• _EXERCISE REQUIREMENTS_:
Please retype the data in full and exactly; the pictures are not part of the copy.

◇ ◇ ◇ ◇ ◇ ◇ ◇

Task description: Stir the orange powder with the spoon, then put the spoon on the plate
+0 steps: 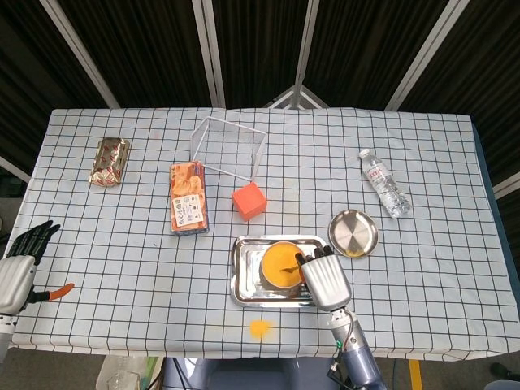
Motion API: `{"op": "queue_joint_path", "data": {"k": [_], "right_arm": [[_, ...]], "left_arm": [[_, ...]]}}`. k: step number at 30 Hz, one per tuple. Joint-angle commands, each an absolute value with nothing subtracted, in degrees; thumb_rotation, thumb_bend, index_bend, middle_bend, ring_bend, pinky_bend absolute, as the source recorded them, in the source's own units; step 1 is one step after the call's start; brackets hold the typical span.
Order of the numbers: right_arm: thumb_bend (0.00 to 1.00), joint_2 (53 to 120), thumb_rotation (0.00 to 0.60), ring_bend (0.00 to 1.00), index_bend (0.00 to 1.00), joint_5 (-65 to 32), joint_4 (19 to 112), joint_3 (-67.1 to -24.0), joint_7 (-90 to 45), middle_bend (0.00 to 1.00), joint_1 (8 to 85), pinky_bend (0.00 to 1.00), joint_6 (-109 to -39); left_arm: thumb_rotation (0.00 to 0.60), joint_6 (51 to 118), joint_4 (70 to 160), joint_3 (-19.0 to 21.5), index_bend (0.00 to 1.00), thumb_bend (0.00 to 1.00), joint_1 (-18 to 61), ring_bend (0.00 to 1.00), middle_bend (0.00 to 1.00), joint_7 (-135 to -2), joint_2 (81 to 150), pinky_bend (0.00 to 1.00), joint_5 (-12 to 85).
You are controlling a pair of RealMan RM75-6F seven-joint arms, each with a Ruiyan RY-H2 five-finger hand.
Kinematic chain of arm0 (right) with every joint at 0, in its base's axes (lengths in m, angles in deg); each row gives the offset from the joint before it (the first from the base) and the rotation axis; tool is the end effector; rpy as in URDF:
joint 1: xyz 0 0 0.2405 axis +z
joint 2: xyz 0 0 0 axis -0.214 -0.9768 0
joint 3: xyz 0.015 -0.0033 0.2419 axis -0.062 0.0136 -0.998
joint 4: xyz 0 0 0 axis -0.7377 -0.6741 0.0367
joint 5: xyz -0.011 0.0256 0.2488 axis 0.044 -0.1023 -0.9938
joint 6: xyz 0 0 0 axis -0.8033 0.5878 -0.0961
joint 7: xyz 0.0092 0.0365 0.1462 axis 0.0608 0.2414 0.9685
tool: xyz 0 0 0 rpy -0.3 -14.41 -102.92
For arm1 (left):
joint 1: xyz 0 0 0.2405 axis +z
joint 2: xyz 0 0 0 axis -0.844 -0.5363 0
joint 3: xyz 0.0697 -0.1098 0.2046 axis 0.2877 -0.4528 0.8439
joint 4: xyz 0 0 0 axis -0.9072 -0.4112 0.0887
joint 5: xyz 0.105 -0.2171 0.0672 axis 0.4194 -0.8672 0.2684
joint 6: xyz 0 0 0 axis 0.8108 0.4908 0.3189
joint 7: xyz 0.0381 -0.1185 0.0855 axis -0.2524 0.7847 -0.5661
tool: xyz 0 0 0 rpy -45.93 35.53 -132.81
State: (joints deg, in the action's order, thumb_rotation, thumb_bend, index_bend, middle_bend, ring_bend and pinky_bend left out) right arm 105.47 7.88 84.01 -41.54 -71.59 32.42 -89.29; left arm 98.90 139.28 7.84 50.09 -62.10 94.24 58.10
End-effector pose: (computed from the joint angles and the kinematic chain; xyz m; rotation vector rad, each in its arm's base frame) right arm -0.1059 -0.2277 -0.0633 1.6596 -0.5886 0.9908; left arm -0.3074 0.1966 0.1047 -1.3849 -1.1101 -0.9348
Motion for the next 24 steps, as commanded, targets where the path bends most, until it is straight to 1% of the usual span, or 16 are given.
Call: {"op": "queue_joint_path", "data": {"k": [1, 8, 19, 24], "right_arm": [[0.71, 105.4, 0.600, 0.59, 0.93, 7.5, 83.3, -42.5, -70.8, 0.77, 32.6, 0.52, -89.6], [0.71, 104.8, 0.600, 0.59, 0.93, 7.6, 83.0, -43.2, -69.4, 0.77, 32.7, 0.52, -90.2], [0.71, 104.0, 0.600, 0.59, 0.93, 9.2, 87.3, -40.9, -71.4, 0.77, 32.4, 0.52, -90.2], [0.71, 104.5, 0.600, 0.59, 0.93, 9.7, 87.1, -41.8, -71.9, 0.77, 33.1, 0.52, -90.0]], "left_arm": [[0.600, 98.8, 139.3, 7.8, 0.00, 0.00, 50.1, 0.00, 0.00, -62.1, 94.2, 0.00, 58.1], [0.600, 98.7, 139.4, 7.8, 0.00, 0.00, 50.0, 0.00, 0.00, -62.3, 94.3, 0.00, 58.0], [0.600, 98.8, 139.4, 7.9, 0.00, 0.00, 50.1, 0.00, 0.00, -62.2, 94.2, 0.00, 58.1], [0.600, 99.0, 139.4, 7.9, 0.00, 0.00, 50.2, 0.00, 0.00, -62.1, 94.2, 0.00, 58.3]]}}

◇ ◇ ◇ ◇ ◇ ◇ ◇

• _YOUR SOLUTION_:
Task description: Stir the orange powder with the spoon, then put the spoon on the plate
+0 steps: 
Motion API: `{"op": "queue_joint_path", "data": {"k": [_], "right_arm": [[_, ...]], "left_arm": [[_, ...]]}}`. k: step number at 30 Hz, one per tuple. Joint-angle commands, each an absolute value with nothing subtracted, in degrees; thumb_rotation, thumb_bend, index_bend, middle_bend, ring_bend, pinky_bend absolute, as the source recorded them, in the source's own units; step 1 is one step after the call's start; brackets hold the typical span.
Order of the numbers: right_arm: thumb_bend (0.00 to 1.00), joint_2 (53 to 120), thumb_rotation (0.00 to 0.60), ring_bend (0.00 to 1.00), index_bend (0.00 to 1.00), joint_5 (-65 to 32), joint_4 (19 to 112), joint_3 (-67.1 to -24.0), joint_7 (-90 to 45), middle_bend (0.00 to 1.00), joint_1 (8 to 85), pinky_bend (0.00 to 1.00), joint_6 (-109 to -39); left_arm: thumb_rotation (0.00 to 0.60), joint_6 (51 to 118), joint_4 (70 to 160), joint_3 (-19.0 to 21.5), index_bend (0.00 to 1.00), thumb_bend (0.00 to 1.00), joint_1 (-18 to 61), ring_bend (0.00 to 1.00), middle_bend (0.00 to 1.00), joint_7 (-135 to -2), joint_2 (81 to 150), pinky_bend (0.00 to 1.00), joint_5 (-12 to 85).
You are controlling a pair of RealMan RM75-6F seven-joint arms, each with a Ruiyan RY-H2 five-finger hand.
Kinematic chain of arm0 (right) with every joint at 0, in its base's axes (lengths in m, angles in deg); each row gives the offset from the joint before it (the first from the base) and the rotation axis; tool is the end effector; rpy as in URDF:
joint 1: xyz 0 0 0.2405 axis +z
joint 2: xyz 0 0 0 axis -0.214 -0.9768 0
joint 3: xyz 0.015 -0.0033 0.2419 axis -0.062 0.0136 -0.998
joint 4: xyz 0 0 0 axis -0.7377 -0.6741 0.0367
joint 5: xyz -0.011 0.0256 0.2488 axis 0.044 -0.1023 -0.9938
joint 6: xyz 0 0 0 axis -0.8033 0.5878 -0.0961
joint 7: xyz 0.0092 0.0365 0.1462 axis 0.0608 0.2414 0.9685
tool: xyz 0 0 0 rpy -0.3 -14.41 -102.92
For arm1 (left):
joint 1: xyz 0 0 0.2405 axis +z
joint 2: xyz 0 0 0 axis -0.844 -0.5363 0
joint 3: xyz 0.0697 -0.1098 0.2046 axis 0.2877 -0.4528 0.8439
joint 4: xyz 0 0 0 axis -0.9072 -0.4112 0.0887
joint 5: xyz 0.105 -0.2171 0.0672 axis 0.4194 -0.8672 0.2684
joint 6: xyz 0 0 0 axis 0.8108 0.4908 0.3189
joint 7: xyz 0.0381 -0.1185 0.0855 axis -0.2524 0.7847 -0.5661
tool: xyz 0 0 0 rpy -45.93 35.53 -132.81
State: (joints deg, in the action's order, thumb_rotation, thumb_bend, index_bend, middle_bend, ring_bend and pinky_bend left out) right arm 105.47 7.88 84.01 -41.54 -71.59 32.42 -89.29; left arm 98.90 139.28 7.84 50.09 -62.10 94.24 58.10
End-effector pose: (computed from the joint angles and the kinematic chain; xyz m; rotation vector rad, each in its arm's base frame) right arm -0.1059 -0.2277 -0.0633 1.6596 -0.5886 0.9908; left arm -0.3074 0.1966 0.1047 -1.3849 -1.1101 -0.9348
Motion for the next 24 steps, as commanded, targets where the path bends most, until it is straight to 1% of the usual span, or 16 are given.
Call: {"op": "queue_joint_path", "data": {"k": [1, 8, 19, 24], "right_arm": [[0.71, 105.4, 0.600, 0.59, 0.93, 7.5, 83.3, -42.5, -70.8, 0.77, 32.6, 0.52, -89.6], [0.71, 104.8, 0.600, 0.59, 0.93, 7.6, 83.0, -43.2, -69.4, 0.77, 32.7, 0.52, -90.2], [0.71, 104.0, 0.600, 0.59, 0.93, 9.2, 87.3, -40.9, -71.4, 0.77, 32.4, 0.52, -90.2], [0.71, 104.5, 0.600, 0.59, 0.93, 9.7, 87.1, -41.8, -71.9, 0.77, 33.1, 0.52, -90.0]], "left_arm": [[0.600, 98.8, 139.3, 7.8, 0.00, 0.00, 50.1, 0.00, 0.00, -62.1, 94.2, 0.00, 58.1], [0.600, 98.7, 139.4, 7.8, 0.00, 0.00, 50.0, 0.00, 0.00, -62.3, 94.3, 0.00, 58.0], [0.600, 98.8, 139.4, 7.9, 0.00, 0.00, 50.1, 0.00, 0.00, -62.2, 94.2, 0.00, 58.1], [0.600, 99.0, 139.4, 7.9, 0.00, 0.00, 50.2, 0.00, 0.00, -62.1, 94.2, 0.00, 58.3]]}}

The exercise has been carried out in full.